Pull every line containing "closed" out of the material below.
┄┄┄┄┄┄
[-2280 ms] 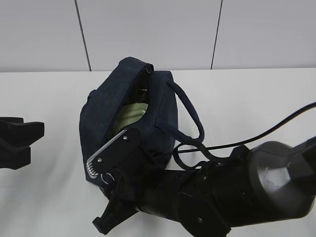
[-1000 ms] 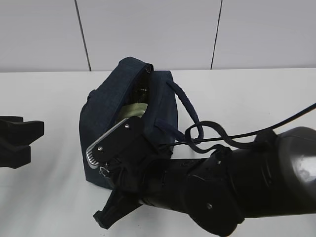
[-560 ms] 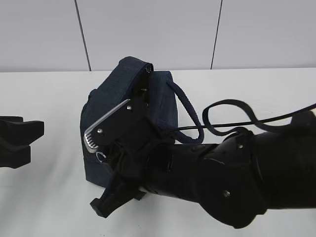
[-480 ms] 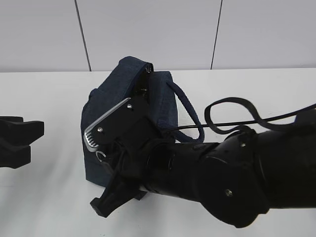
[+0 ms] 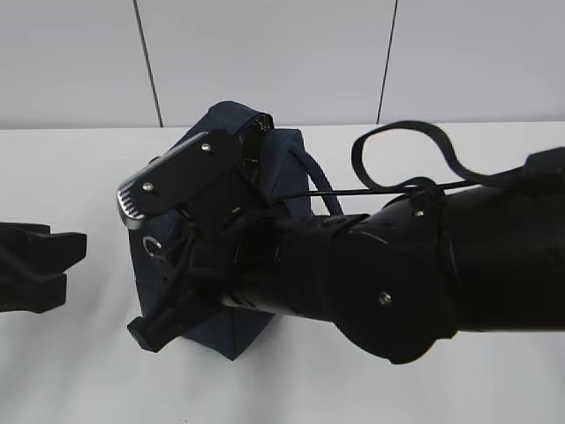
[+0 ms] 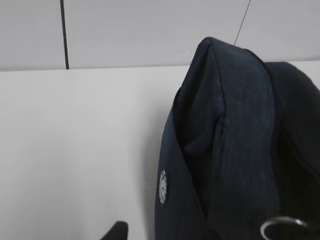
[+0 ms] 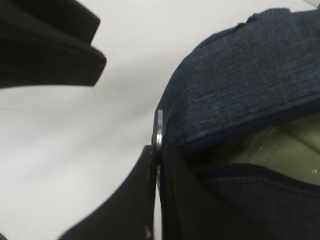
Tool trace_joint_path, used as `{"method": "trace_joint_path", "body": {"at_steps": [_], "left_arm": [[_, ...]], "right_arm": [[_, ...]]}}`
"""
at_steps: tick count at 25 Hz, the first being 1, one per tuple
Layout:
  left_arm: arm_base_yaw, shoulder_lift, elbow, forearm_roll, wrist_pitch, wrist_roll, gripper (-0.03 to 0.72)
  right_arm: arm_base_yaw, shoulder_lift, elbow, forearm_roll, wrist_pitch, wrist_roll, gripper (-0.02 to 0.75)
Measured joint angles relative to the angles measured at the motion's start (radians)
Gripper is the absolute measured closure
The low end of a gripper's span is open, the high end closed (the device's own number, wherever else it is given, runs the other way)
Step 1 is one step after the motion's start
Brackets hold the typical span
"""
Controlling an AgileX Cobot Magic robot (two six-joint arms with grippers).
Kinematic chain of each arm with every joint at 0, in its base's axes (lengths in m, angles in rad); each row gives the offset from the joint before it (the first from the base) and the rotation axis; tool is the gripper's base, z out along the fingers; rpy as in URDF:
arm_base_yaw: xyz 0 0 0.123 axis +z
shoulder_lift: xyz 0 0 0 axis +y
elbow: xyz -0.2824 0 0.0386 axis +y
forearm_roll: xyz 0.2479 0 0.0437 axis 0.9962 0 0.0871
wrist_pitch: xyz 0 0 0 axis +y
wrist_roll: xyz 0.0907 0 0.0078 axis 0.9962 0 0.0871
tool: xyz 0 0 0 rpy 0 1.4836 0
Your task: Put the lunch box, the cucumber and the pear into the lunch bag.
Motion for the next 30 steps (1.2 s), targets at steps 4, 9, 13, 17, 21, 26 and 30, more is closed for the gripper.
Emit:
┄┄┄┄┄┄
◆ **TASK OUTPUT**
The low end of a gripper's span is open, the high end closed (the device's own number, wherever else it is given, runs the other way)
Motion for the next 30 steps (1.2 s), targets at steps 4, 9, 13, 17, 21, 26 and 30, more is closed for the gripper.

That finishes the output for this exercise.